* _What the exercise asks_
Repeat the data exactly, please.
START Information supplied
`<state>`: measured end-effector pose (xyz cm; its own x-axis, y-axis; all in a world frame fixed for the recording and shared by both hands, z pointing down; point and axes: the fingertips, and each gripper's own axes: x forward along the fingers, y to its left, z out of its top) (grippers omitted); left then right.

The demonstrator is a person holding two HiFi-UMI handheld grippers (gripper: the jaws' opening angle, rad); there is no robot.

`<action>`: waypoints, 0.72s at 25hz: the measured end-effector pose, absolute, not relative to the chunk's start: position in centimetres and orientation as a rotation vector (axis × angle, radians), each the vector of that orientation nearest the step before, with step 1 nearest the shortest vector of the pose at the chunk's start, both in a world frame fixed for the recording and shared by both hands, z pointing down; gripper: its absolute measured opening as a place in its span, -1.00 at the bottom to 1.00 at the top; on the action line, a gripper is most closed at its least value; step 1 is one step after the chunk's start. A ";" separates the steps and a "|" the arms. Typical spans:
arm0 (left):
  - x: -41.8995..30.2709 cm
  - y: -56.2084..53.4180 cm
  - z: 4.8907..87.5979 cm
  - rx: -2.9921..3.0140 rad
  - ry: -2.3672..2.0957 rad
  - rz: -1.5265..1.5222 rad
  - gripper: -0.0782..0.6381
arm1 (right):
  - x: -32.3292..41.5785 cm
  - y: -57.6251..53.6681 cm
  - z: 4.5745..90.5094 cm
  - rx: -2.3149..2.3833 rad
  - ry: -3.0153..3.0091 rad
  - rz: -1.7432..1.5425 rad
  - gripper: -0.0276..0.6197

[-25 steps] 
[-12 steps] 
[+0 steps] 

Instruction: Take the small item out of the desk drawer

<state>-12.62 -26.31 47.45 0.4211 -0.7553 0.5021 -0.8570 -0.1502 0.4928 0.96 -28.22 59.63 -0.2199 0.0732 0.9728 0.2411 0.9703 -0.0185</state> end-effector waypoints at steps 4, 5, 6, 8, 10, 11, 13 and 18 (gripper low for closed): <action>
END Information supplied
* _Task result_
`<state>`: measured end-effector pose (xyz cm; its own x-axis, y-axis; all in a world frame fixed for the recording and shared by both hands, z pointing down; point and axes: the fingertips, and each gripper's own axes: x forward along the fingers, y to its left, z out of its top) (grippers omitted); left then right.

The demonstrator is a person holding two HiFi-UMI handheld grippers (gripper: the jaws' opening angle, rad); there is no robot.

`<action>`: waypoints, 0.72s at 25hz: the measured end-effector pose, absolute, not relative to the chunk's start: position in centimetres and orientation as a rotation vector (axis × angle, radians), each the vector of that orientation nearest the step before, with step 1 nearest the shortest vector of the pose at the chunk's start, both in a world frame fixed for the recording and shared by both hands, z pointing down; gripper: its absolute measured opening as a place in its span, -1.00 at the bottom to 1.00 at the top; on the action line, a gripper is most closed at its least value; step 1 is one step after the chunk's start. A ";" separates the steps and a "|" the arms. Typical spans:
arm0 (left):
  - x: -41.8995..30.2709 cm
  - y: -56.2084..53.4180 cm
  - z: 4.8907..87.5979 cm
  - rx: -2.9921..3.0140 rad
  - ry: -2.3672..2.0957 rad
  - rz: -1.5265..1.5222 rad
  - gripper: -0.0782..0.6381
arm1 (right):
  - x: -32.3292..41.5785 cm
  - y: -57.6251..53.6681 cm
  - z: 4.5745..90.5094 cm
  - rx: -2.3149..2.3833 rad
  - ry: -3.0153..3.0091 rad
  - rz: -1.7432..1.5425 rad
  - gripper: -0.0276..0.6197

[-25 steps] 
[-12 steps] 
[+0 steps] 

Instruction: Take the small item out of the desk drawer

<state>-12.62 -26.31 47.45 0.4211 -0.7553 0.5021 -0.8570 -0.1502 0.4928 0.96 -28.22 59.63 -0.2199 0.0732 0.9728 0.2411 0.9703 -0.0185</state> end-effector waypoints at steps 4, 5, 6, 8, 10, 11, 13 and 18 (gripper low for closed): <action>

The exercise has been carried out in full.